YOUR OBJECTIVE - Once the line containing "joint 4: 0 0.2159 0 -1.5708" is found in the entries below, restate it and each following line word for word, stopping after the line containing "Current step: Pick".

INPUT DATA -
------------------------------------------------------------------------
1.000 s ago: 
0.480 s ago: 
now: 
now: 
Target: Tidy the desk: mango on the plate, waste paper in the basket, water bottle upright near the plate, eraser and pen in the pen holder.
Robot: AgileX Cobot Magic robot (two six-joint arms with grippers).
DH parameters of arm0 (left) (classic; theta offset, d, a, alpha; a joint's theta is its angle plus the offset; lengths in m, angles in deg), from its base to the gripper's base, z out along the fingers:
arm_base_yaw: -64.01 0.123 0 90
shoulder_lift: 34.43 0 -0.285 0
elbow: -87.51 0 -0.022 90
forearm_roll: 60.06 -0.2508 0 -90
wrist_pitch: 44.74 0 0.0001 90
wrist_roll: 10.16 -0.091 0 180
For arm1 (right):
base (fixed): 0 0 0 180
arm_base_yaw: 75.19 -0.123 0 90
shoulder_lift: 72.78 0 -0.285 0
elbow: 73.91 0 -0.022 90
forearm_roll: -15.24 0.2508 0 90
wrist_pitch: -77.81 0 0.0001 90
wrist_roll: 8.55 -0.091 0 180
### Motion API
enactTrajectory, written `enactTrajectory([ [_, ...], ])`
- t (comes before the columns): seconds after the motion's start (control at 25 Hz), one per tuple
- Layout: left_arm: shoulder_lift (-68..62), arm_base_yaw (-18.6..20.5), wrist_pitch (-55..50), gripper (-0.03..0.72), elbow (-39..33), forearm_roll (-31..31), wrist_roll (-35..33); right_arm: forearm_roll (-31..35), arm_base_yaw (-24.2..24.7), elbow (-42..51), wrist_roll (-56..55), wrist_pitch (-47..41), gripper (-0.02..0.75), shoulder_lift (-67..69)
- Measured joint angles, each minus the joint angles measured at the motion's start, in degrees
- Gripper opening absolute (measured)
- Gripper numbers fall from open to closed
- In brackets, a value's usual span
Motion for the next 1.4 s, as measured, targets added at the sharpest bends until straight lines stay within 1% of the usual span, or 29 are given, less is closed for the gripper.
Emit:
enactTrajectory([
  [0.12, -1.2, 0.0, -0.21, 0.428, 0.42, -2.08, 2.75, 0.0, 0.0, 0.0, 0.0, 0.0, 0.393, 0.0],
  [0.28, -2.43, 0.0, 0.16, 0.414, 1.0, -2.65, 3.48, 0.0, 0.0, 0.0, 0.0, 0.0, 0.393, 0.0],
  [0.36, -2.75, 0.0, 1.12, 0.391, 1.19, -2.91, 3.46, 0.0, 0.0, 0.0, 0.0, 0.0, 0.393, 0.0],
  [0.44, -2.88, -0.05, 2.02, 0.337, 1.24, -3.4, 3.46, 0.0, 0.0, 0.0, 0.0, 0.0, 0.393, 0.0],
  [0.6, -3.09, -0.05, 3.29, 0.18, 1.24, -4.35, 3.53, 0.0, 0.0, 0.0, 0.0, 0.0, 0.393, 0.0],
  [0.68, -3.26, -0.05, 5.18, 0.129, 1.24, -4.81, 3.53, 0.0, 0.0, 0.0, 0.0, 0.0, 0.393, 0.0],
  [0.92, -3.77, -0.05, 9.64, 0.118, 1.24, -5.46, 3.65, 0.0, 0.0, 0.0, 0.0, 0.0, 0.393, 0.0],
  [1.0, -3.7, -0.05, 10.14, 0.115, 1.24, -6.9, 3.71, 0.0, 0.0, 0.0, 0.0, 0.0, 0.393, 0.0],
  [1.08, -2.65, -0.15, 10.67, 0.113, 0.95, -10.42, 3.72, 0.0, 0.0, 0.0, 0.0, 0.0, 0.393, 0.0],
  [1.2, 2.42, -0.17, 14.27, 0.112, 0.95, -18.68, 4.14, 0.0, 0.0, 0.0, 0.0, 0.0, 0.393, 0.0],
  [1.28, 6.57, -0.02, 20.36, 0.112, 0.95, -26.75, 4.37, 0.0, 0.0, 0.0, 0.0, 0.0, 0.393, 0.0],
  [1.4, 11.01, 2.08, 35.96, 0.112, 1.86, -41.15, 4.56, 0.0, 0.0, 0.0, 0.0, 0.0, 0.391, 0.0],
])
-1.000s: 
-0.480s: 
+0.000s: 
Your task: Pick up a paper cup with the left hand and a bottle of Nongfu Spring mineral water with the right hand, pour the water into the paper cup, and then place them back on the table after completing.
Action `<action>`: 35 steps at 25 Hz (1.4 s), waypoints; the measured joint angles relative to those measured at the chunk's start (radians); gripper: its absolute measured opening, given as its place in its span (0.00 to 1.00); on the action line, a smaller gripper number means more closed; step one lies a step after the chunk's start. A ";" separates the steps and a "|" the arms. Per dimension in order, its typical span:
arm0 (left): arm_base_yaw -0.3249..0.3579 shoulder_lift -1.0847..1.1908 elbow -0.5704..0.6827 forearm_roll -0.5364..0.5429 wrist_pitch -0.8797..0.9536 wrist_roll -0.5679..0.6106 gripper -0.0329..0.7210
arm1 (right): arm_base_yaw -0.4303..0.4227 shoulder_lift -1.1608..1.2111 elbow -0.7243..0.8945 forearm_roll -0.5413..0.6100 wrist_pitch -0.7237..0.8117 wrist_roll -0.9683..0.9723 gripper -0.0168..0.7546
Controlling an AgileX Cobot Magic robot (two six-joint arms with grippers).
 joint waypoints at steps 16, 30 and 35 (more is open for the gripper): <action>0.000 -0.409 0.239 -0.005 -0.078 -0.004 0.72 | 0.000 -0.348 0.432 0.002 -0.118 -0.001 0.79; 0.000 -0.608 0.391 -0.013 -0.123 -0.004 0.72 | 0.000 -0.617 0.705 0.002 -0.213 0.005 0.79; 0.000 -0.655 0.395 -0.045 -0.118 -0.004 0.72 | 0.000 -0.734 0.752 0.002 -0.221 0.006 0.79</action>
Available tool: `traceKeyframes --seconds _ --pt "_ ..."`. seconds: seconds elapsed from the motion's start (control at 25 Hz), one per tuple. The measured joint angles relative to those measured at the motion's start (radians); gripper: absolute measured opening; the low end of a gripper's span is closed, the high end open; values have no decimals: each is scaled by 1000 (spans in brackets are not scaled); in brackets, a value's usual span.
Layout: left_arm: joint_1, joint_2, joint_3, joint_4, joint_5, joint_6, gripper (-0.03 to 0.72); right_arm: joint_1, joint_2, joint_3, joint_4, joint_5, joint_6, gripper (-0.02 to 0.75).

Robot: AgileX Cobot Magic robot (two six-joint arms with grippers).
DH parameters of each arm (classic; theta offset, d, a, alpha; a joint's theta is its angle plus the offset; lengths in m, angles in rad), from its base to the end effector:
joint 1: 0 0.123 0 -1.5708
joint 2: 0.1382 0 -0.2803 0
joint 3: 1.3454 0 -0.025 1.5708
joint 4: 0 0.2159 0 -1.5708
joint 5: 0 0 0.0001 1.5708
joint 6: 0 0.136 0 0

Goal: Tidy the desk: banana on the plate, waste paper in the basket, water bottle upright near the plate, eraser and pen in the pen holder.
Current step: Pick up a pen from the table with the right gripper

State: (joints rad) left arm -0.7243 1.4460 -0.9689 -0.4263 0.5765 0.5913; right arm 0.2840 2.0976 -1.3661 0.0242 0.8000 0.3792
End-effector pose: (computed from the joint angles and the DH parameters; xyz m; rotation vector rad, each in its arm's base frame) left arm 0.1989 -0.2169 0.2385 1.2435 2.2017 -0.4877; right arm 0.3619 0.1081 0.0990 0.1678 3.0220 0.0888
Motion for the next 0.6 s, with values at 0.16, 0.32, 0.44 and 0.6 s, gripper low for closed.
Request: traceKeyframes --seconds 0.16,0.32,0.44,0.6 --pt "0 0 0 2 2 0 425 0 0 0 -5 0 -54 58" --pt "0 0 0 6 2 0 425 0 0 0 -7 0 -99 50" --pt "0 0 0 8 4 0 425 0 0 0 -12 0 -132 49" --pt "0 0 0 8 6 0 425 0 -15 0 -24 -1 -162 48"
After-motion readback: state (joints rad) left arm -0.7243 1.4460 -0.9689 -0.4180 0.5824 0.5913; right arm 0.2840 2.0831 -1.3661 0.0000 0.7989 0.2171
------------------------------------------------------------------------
RESULT FOR THIS EXERCISE -
joint 4: 0 0.2159 0 -1.5708
joint 5: 0 0 0.0001 1.5708
joint 6: 0 0.136 0 0

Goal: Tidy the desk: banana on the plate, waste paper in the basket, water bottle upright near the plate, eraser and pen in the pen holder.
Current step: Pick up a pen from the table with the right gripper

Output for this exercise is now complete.